With a prestigious Italian portfolio including Frescobaldi, Ornellaia, Masseto, Luce della Vite, Danzante and Attems, Tuscany-based Marchesi de’ Frescobaldi has posted impressive sales growth recently, including a 19% jump in the U.S. market last year. Globally, the company’s wine sales rose 4.3% in 2013 to €84 million ($105m), on volume of about 10 million bottles, and it’s projecting a 6% global advance this year. In the U.S., which accounts for around 15% of revenue, Marchesi de’ Frescobaldi’s wines are handled by Folio Fine Wine Partners. Shanken News Daily senior editor Daniel Marsteller recently met with company CEO Giovanni Geddes Filicaja to get an update on progress and discuss the group’s plans for the year ahead.

SND: How has your U.S. business evolved recently, and how is it performing?

Geddes: The U.S. is going very well now. We’ll be up about 7%-8% this year. The slow but sure restructuring of (our importer) Folio has made it much more powerful in terms of sales and marketing, so we’re very pleased with that. The new CEO, Paolo Battegazzore, is someone I’ve worked with, having hired him in 1998 as general manager of Luce della Vite. He worked with me until 2005, when he moved to the U.S. to join Folio, and now he runs the business. Folio has become a strong company, without too many brands, which is an important factor. We want to keep all our brands separate and distinguished from one another (from a marketing perspective). What we don’t want is the piggyback route, where you say, “If you take that, we’ll give you this,” and so on. You can do that within a given brand, but not overlapping different brands in the portfolio. Usually the one you’re trying to push then loses its image and recognition.
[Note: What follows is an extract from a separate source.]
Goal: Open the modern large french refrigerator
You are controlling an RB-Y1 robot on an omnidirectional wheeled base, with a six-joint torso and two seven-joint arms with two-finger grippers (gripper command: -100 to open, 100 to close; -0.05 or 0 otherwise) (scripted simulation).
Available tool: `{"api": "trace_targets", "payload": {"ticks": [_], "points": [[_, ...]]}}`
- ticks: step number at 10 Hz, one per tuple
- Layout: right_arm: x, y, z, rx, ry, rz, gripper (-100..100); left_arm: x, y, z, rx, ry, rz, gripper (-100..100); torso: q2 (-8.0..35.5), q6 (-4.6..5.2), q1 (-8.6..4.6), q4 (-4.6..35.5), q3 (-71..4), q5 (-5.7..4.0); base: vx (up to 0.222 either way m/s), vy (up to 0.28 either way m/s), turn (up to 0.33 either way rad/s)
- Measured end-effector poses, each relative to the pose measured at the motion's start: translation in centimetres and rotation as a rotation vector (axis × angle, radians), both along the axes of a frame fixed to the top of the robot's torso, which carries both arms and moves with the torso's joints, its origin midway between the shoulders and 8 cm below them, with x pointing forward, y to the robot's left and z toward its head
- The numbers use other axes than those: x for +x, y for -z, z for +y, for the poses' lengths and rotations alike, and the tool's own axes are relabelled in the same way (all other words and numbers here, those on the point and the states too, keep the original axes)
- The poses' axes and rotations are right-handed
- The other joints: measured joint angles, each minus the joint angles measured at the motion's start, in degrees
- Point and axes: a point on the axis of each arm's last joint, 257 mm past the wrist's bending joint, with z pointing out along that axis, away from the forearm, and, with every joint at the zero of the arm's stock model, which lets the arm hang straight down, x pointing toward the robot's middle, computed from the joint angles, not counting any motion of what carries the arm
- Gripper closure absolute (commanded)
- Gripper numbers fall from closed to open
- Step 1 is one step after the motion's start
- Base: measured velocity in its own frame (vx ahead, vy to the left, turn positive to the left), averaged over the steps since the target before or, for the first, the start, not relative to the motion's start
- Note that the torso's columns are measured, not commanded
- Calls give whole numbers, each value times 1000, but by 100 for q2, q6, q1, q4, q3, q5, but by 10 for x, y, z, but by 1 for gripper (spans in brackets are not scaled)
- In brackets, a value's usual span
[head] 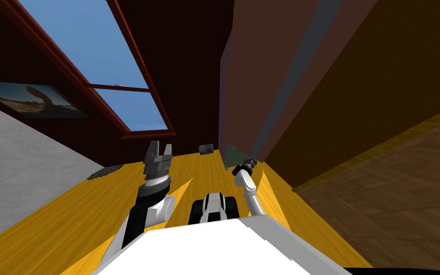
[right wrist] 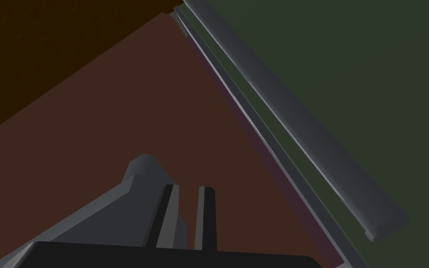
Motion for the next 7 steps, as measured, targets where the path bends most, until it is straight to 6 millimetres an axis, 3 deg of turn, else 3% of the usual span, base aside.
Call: {"api": "trace_targets", "payload": {"ticks": [7], "points": [[-1,-17,16,9,11,14,-100,0,0,0,0,0,0,0,43,-7,45,40,22,32,-10,-30,5]]}}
SND: Which wines in your range are driving growth in the U.S.?

Geddes: In the last three years we’ve done very well with Luce della Vite (about $105 at retail). Ornellaia ($240) and Masseto ($650)—the most expensive Italian wine—are all on allocation, and they’re growing steadily year-on-year. Nipozzano ($25) is widely distributed, and is in some of the big chains. In the on-premise, the fine dining segment is doing well. As much as 70% of wine sales in the U.S. on-premise are by-the-glass, and we participate in that with some of our brands, like Lucente ($30 at retail) from Luce della Vite, Nipozzano from Frescobaldi and Le Volte ($30) from Ornellaia. We’re doing a very good business there.
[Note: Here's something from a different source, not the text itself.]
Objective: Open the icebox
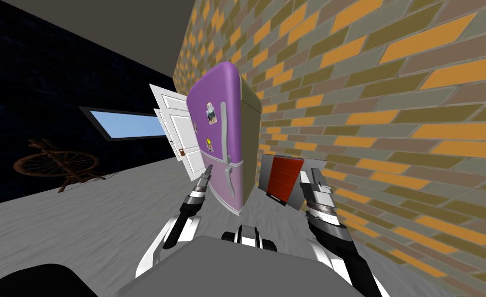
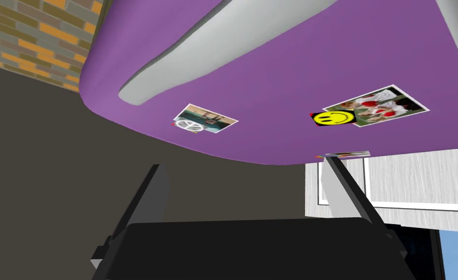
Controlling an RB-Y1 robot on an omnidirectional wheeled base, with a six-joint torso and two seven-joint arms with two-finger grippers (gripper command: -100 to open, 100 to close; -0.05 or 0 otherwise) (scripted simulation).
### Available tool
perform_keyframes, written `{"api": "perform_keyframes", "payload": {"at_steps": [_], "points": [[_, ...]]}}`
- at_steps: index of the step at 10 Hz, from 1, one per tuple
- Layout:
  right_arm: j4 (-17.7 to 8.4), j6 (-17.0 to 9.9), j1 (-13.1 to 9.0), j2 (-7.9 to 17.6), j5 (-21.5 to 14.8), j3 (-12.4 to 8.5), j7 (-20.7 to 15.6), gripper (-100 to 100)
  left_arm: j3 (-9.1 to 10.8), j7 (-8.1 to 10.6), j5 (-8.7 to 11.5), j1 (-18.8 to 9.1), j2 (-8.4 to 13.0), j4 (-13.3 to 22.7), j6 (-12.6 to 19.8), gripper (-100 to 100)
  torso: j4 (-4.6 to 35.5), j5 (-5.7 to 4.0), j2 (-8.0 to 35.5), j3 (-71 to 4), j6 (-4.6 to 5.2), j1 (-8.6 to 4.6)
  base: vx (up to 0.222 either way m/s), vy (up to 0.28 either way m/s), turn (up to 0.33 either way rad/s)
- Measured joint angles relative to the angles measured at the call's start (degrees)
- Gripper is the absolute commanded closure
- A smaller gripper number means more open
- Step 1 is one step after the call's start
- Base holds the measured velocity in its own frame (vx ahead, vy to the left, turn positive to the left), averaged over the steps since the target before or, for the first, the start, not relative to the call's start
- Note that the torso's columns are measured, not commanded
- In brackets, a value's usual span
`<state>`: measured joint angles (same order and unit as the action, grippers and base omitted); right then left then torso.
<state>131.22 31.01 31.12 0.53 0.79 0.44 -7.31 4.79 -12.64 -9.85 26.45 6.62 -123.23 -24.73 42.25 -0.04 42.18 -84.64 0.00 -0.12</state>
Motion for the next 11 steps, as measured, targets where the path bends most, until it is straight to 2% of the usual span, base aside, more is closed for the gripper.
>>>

SND: How do you see the U.S. situated as a market for luxury wines, compared with emerging areas like China?

Geddes: China went crazy for top-end Bordeaux in recent years, but a lot of it was based on financial speculation. If you look at the market of actual wines being consumed there, about 90% is still Chinese wines, with imports only around 10%. There’s a lot of talk about China, but in reality it’s still very small. Japan is still our biggest market in Asia. By contrast, the imported wine market in the U.S. represents about 27% of a very large wine market overall, with Italy of course the largest player by volume, and about equal to France in value terms. I’m a firm believer that the U.S. will stay the most important wine export market for producers like ourselves for many years, especially for expensive brands.

SND: Do you have any new projects on the horizon?

Geddes: We will be building two new wineries, one for Masseto starting next year, and one for Luce, probably in two and a half years’ time. We’ve also just expanded the central winery of Frescobaldi. And we’ll keep investing in the vineyards. We now have about 1,200 hectares (3,000 acres) planted, almost all in Tuscany, which is about double what we had 10 or 15 years ago. We plan to keep investment spending at about $10 million a year through 2018. We’ve also formed a joint venture with a Turkish group to open a new restaurant in Mayfair in the center of London this month. The site used to be a Cipriani restaurant. The name is Ristorante Frescobaldi London. That will be the flagship of the concept, and we’re looking at New York as possibly the next location.